Exercise.
Below are entries; print them exactly from the first line through the one containing "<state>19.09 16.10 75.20".

Record extracts.
═══

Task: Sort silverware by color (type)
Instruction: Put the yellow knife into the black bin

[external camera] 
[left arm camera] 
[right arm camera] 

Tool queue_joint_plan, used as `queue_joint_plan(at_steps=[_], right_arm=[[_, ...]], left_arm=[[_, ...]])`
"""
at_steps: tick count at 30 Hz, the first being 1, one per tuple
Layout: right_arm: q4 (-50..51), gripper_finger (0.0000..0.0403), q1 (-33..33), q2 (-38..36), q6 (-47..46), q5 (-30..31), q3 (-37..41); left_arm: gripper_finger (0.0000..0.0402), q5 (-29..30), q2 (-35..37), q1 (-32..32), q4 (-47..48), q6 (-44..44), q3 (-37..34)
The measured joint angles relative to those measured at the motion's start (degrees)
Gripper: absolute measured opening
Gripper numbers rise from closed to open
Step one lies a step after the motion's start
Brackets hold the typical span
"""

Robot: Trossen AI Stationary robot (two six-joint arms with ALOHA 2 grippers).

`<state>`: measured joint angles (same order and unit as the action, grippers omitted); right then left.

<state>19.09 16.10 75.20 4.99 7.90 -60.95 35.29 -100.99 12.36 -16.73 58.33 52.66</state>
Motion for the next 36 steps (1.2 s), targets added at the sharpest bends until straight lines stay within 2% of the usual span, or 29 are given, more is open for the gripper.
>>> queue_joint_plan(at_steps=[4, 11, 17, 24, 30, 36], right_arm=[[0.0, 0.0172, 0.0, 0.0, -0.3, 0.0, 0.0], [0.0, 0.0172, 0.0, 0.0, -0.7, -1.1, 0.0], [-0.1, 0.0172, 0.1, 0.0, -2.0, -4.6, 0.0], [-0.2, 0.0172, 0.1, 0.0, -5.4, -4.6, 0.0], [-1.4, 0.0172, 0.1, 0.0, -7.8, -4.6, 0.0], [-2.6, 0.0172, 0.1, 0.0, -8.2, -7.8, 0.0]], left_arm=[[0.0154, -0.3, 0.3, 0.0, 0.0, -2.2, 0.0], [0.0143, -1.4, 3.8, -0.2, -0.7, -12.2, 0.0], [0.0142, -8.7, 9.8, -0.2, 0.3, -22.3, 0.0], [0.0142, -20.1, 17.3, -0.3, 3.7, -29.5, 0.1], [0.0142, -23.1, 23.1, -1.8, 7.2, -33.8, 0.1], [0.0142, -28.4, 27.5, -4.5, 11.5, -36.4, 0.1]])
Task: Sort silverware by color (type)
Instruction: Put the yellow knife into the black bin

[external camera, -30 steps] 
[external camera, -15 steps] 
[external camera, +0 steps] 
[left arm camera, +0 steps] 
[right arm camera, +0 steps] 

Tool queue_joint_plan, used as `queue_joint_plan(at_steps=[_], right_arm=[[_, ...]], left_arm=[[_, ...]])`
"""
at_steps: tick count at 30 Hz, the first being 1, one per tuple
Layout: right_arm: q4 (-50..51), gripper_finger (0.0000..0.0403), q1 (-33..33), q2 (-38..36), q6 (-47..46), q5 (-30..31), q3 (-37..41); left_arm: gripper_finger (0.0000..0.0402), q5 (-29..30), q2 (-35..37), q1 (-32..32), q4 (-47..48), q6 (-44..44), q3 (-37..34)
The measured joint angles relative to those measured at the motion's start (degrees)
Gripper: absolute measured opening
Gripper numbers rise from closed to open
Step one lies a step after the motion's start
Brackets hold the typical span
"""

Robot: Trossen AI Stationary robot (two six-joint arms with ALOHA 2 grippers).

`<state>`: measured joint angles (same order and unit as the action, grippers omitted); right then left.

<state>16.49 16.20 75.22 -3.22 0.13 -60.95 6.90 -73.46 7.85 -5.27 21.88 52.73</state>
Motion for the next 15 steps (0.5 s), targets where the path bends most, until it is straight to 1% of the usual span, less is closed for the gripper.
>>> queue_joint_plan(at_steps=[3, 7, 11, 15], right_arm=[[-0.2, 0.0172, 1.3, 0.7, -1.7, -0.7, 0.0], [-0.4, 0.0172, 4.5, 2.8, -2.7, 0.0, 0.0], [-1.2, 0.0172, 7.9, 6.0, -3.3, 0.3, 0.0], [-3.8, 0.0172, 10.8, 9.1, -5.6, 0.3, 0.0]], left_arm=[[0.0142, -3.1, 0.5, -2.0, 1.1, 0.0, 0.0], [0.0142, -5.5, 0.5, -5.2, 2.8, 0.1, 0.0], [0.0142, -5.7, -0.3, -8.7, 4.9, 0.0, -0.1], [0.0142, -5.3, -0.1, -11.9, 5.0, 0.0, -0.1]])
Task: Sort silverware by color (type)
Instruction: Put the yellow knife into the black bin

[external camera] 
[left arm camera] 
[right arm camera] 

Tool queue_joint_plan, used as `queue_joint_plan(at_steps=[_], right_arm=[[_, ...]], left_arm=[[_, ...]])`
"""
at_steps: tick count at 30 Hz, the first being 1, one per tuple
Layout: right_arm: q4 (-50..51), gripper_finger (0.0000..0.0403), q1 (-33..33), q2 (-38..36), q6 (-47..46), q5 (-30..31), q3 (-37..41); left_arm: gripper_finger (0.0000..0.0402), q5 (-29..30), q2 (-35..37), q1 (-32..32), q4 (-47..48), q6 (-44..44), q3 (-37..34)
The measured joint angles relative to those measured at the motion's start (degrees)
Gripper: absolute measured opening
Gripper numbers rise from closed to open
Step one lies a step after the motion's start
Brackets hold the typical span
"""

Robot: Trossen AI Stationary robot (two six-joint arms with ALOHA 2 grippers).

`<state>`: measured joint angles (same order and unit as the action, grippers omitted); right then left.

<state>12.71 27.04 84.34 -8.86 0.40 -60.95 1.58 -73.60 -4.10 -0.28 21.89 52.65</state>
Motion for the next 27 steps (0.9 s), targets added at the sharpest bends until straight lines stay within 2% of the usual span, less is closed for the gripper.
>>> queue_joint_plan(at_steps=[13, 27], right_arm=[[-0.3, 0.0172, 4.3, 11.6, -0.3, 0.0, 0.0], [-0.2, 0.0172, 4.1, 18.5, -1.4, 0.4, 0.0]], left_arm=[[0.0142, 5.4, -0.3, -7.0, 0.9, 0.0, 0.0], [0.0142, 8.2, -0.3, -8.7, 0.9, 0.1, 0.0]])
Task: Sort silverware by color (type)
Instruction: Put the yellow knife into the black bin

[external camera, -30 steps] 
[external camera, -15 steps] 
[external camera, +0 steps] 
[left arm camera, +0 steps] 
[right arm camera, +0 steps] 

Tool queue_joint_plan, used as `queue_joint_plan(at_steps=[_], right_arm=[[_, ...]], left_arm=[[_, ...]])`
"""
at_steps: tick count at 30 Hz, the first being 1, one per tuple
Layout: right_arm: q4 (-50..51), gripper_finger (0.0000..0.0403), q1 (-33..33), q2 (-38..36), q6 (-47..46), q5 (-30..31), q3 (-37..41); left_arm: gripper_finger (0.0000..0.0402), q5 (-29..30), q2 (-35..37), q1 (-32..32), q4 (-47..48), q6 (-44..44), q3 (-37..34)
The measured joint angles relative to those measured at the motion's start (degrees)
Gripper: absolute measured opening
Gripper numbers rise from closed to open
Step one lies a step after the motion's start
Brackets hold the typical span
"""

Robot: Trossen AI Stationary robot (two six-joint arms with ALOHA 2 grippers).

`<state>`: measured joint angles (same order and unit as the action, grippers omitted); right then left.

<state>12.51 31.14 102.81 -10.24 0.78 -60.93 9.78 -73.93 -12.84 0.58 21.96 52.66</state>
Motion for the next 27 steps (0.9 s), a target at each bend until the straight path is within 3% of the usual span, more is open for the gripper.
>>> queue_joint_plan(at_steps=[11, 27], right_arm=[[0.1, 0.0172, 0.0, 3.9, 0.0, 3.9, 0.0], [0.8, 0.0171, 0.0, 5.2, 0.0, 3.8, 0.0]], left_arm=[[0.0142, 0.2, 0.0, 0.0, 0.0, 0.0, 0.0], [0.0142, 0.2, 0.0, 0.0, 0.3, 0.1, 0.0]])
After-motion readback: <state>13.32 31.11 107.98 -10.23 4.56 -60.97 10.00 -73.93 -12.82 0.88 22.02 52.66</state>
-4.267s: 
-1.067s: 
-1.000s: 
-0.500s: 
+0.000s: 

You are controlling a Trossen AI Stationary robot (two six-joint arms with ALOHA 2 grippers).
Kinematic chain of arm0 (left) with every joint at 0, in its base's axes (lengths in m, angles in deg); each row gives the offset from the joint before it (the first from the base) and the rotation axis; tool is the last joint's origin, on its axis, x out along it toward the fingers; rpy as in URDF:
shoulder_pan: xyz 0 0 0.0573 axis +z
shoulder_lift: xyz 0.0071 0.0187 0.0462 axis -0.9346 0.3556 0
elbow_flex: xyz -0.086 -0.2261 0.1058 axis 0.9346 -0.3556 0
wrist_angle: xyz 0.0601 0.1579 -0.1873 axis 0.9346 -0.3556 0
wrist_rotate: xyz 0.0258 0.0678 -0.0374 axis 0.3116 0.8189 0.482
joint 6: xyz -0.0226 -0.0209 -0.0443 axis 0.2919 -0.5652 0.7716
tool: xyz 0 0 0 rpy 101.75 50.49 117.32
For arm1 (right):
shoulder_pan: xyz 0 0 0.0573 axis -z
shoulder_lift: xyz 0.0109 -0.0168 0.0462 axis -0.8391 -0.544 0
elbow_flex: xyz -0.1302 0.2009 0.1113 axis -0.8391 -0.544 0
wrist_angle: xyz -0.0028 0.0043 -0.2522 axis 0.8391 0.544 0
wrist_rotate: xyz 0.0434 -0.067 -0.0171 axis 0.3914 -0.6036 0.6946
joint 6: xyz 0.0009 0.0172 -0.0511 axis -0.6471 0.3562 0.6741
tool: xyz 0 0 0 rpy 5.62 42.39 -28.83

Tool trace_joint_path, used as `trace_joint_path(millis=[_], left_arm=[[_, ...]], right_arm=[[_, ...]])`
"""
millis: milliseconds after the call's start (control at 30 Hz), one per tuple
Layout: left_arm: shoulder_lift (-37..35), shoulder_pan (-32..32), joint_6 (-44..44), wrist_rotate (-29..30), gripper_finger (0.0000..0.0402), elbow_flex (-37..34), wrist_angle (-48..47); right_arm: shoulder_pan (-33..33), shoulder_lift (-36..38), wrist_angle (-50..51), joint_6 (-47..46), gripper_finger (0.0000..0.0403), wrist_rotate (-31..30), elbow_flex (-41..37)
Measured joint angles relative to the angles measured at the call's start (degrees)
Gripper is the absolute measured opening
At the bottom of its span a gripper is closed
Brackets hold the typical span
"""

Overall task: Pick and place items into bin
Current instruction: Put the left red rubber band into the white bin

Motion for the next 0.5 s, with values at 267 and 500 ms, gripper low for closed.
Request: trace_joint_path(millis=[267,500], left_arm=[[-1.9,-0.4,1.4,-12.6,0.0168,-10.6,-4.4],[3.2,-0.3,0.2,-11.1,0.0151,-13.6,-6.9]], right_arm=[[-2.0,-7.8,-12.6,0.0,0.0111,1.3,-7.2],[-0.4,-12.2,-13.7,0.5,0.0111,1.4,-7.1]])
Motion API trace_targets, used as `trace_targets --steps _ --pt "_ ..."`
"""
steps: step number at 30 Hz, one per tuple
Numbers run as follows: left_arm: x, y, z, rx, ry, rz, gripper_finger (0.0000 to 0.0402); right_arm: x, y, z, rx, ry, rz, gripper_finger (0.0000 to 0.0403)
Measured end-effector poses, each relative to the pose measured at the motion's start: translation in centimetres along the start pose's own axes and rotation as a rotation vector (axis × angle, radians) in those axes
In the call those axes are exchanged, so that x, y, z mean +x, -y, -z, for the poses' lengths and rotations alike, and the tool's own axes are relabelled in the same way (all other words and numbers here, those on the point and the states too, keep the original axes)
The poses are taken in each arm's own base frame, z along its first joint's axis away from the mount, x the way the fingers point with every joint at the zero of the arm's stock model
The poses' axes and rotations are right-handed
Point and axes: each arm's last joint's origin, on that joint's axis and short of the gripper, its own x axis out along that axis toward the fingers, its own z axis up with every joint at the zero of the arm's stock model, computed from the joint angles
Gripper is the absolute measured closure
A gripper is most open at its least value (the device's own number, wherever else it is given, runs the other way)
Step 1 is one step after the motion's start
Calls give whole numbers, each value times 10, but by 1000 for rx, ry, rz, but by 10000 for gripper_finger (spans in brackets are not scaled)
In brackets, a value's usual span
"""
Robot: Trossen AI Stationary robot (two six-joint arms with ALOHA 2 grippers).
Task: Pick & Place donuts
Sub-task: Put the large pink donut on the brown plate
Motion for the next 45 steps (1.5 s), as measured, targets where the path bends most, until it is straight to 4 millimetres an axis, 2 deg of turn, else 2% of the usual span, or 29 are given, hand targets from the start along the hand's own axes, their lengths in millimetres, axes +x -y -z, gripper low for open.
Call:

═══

Task result.
Task: Sort silverware by color (type)
Instruction: Put the yellow knife into the black bin

[external camera] 
[left arm camera] 
[right arm camera] 

Tool queue_joint_plan, used as `queue_joint_plan(at_steps=[_], right_arm=[[_, ...]], left_arm=[[_, ...]])`
"""
at_steps: tick count at 30 Hz, the first being 1, one per tuple
Layout: right_arm: q4 (-50..51), gripper_finger (0.0000..0.0403), q1 (-33..33), q2 (-38..36), q6 (-47..46), q5 (-30..31), q3 (-37..41); left_arm: gripper_finger (0.0000..0.0402), q5 (-29..30), q2 (-35..37), q1 (-32..32), q4 (-47..48), q6 (-44..44), q3 (-37..34)
The measured joint angles relative to those measured at the motion's start (degrees)
Gripper: absolute measured opening
Gripper numbers rise from closed to open
Step one lies a step after the motion's start
Brackets hold the typical span
"""

Robot: Trossen AI Stationary robot (two six-joint arms with ALOHA 2 grippers).

`<state>`: measured joint angles (same order and unit as the action, grippers omitted); right then left.

<state>19.09 16.10 75.20 4.99 7.90 -60.95 35.29 -100.99 12.36 -16.73 58.33 52.66</state>

What the exercise required is now done.